This archive report was first published on 29 June 2020.
On June 29, 2020, Tourism Cabinet Secretary Najib Balala launched a naming fund for newborn rhino calves across the country, with a fee of Sh100,000 per name.
The fund aims to maintain the welfare of park rangers who care for rhinos, and to motivate parks to facilitate increased reproduction, as the more rhinos reproduce, the more money they get in their funds.
Speaking at Meru National Park, Balala named two calves, Walya and Layan, after his two granddaughters who celebrated their birthday that week, and paid Sh200,000 into the Meru National Park naming fund.

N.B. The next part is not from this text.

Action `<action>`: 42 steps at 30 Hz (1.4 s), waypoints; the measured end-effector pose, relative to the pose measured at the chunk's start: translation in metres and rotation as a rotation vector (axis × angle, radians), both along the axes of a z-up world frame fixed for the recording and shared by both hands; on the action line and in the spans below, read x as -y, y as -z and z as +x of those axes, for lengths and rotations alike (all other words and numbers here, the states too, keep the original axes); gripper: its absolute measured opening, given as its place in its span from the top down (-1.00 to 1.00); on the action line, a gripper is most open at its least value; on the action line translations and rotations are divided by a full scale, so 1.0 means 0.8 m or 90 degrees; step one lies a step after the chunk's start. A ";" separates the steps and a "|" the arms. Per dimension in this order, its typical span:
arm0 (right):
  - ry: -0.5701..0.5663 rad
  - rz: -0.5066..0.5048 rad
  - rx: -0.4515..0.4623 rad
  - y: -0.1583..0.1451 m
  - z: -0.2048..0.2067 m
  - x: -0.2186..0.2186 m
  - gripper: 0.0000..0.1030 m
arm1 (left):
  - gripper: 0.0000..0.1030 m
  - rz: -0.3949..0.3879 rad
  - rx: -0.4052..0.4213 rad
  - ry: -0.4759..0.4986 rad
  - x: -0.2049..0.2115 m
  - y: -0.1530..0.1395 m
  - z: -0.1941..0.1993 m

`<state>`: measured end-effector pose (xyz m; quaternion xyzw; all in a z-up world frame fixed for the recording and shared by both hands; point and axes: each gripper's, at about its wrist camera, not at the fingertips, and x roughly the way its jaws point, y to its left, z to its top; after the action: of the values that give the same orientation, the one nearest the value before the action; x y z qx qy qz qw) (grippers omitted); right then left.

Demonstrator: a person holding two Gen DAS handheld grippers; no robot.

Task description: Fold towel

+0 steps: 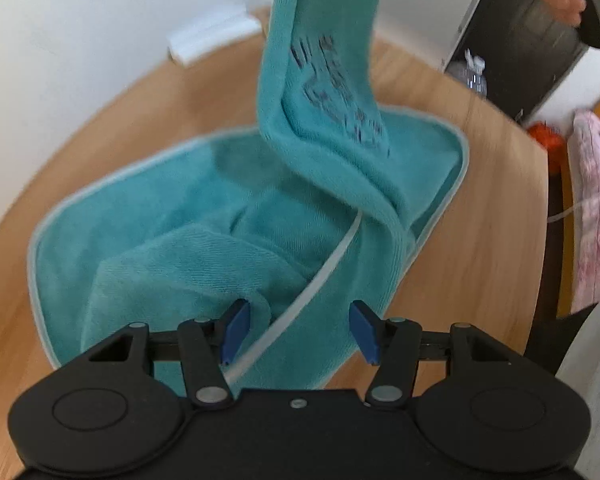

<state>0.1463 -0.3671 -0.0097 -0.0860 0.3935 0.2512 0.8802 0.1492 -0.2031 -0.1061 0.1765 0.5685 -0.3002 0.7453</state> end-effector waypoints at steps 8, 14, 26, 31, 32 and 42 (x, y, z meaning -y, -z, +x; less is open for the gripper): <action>0.010 -0.037 -0.015 0.043 0.018 -0.012 0.75 | 0.81 -0.019 -0.027 0.016 0.000 -0.006 -0.006; 0.012 -0.107 0.011 0.066 0.014 -0.027 0.49 | 0.81 -0.054 -0.033 -0.041 -0.016 -0.016 -0.009; -0.035 -0.097 -0.048 0.065 -0.027 -0.011 0.24 | 0.05 -0.060 -0.010 -0.138 -0.047 -0.038 -0.022; -0.240 0.012 -0.089 0.053 -0.067 -0.068 0.24 | -0.61 -0.067 0.004 -0.214 -0.073 -0.052 -0.040; -0.271 0.010 -0.093 0.056 -0.070 -0.082 0.24 | -0.65 -0.075 0.005 -0.233 -0.080 -0.054 -0.043; -0.453 -0.015 -0.245 0.125 -0.058 -0.194 0.20 | -0.66 -0.094 -0.002 -0.393 -0.146 -0.060 -0.085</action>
<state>0.0995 -0.2119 -0.1095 -0.1785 0.4996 0.5469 0.6476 0.0811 -0.0863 -0.0583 -0.0590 0.5730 -0.1006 0.8112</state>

Meru National Park has had 9 newborn rhino calves this year, although two died. The CS congratulated the Kenya Wildlife Service for the increased reproduction rate of black and white rhinos, with 31 healthy calves recorded this year, 17 of which are black rhinos and 14 white.
CS Balala has expressed the ministry's desire to amalgamate the Eastern region parks into one ecosystem to save their biodiversity and build adequate infrastructure to attract private investment.
The proposed amalgamation involves Meru, Isiolo, Tharaka Nithi, and Kitui counties, with the aim of improving infrastructure and attracting private investors to revive the parks and promote tourism.
Despite a substantial shortfall in budgetary allocation for human-wildlife conflict compensations, the ministry has issued Sh550,000 to Meru and Tharaka Nithi counties as compensation for crop destruction.